Freitag, 23. Dezember 2022

Mein Kalenderblatt des Jahres

Ich komme immer noch nicht über dieses Kalenderblatt vom August hinweg:


"Zeitenwende" wurde bekanntermaßen zum Wort des Jahres 2022 gekürt. "Zeiten-Lavendel", Quatsch: "Uralt Lavendel" sollte spätestens 2023 Jugendwort des Jahres werden. Mit "toll" würde ich mich aber auch zufrieden geben.

Mittwoch, 21. Dezember 2022

TITANIC vor zehn Jahren: 1/2013

Auf die Revision dieser Ausgabe habe ich mich schon seit geraumer Zeit gefreut. Nicht nur findet sich darin der ein oder andere Beitrag, der sich Klassiker nennen darf, auch fällt schon mit Blick auf die U1 eine Besonderheit auf:


Zum bis dato letzten Mal lag Titanic ein Sonderheft bei, nämlich eine Sammlung von "Powersätzen". Die gleichnamige Online-Rubrik erfreute sich Ende 2012 großer Beliebtheit, und die Kuh musste gemolken werden, bevor sie zum toten Pferd wurde. Auf 35 Seiten haben die Redaktion und etliche freie Autorinnen und Autoren Listen für jede Gelegenheit zusammengetragen; von mir stammen die Powersätze für den Drogendeal, für die Demenz und fürs Jenseits. Ich habe das Gimmick selbstverständlich kleben lassen, so dass das Frontcover teils verdeckt ist. Wer sich das Heft bestellt, kann es ja abprokeln. Hach ja, einmal mehr wünsche ich mir die Zeiten zurück, in denen ein "Sodomie-Gesetz" das deutsche Debattenthema der Stunde darstellte. (Was der konkrete Anlass für das Gesetz gewesen war, traue ich mich nicht zu googeln.)
Auf der Rückseite übrigens: ein netter Sowa-Cartoon.

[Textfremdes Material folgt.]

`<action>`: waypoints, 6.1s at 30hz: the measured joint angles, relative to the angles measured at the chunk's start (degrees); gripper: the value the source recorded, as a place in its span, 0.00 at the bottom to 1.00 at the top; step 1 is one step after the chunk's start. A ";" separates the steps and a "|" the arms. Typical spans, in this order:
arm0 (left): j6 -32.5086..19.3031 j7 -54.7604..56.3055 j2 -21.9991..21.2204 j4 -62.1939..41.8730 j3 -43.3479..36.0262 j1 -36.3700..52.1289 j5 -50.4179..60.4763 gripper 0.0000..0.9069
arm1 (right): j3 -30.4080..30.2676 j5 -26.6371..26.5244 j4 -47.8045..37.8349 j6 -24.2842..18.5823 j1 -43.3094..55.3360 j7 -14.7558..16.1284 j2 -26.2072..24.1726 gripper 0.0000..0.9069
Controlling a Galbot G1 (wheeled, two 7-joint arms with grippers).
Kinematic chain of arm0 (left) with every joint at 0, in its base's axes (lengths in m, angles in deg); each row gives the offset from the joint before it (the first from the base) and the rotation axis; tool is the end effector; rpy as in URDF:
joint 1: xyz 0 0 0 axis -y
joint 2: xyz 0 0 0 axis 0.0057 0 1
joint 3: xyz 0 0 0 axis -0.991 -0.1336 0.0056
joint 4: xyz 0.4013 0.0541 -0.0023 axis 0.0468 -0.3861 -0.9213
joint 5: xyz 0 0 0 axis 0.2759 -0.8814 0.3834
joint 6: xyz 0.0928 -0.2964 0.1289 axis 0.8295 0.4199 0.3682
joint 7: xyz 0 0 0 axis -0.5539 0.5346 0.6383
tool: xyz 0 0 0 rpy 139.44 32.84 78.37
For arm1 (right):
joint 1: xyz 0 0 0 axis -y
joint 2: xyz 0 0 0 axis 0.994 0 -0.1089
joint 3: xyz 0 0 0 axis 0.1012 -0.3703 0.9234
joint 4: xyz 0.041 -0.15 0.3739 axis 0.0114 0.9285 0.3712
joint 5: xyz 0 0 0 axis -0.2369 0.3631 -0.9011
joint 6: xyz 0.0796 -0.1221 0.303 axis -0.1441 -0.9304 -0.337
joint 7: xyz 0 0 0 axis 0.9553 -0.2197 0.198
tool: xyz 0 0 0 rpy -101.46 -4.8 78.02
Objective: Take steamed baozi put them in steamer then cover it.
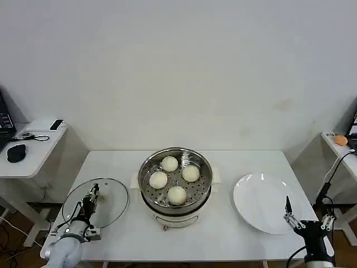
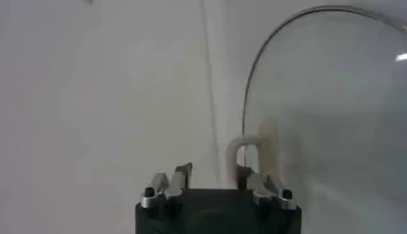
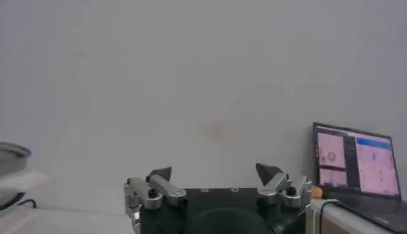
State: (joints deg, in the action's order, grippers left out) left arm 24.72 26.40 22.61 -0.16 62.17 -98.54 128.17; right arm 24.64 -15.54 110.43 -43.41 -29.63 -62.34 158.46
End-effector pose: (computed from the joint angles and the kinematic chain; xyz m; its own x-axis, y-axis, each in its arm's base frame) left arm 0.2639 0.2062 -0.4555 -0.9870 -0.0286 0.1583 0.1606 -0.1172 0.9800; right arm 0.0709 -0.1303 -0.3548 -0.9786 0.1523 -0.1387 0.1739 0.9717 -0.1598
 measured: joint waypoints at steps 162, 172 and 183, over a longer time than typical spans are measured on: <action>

Weitere längst in Vergessenheit geratene Punkte der Nachrichtenlage entdeckt man beim Durchblättern: Lobbyismus im Pharmaziewesen (Gesundheitsminister war damals – na, wer weiß es noch? – Daniel Bahr), die CDU "auf der Suche nach dem urbanen Lebensgefühl" (Fotoroman S. 14-17), Geisterfahrer, Seltene Erden in Leipzig, der unaufhaltsame Aufstieg Katrin Göring-Eckardts, und Xavier Naidoo hatte anscheinend auch wieder irgendwas gesagt. Ein ziemlicher Downer, der freilich satirische Auseinandersetzung nicht unmöglich, sondern im Gegenteil notwendig machte, war der Großbrand in einer Textilfabrik in Bangladesch, in der auch Kleidung für C&A produziert wurde. Mir kam dazu die Idee, dass wir eine Vorschau auf den kommenden C&A-Katalog drucken sollten, und so steckten wir ein paar Redakteurskinder in versengte und angekokelte Sweatshop-Klamotten und setzten sie als Fashion-Models in Szene.


Recht stolz bin ich auf den Titel von "55ff", wobei es natürlich zuvörderst Martina Werners brillanter Graphik-Zauberei zu verdanken ist, dass man die süß-verstörenden Promi-Gesichter nie mehr vergisst, hat man sie auch nur für eine Millisekunde angeblickt.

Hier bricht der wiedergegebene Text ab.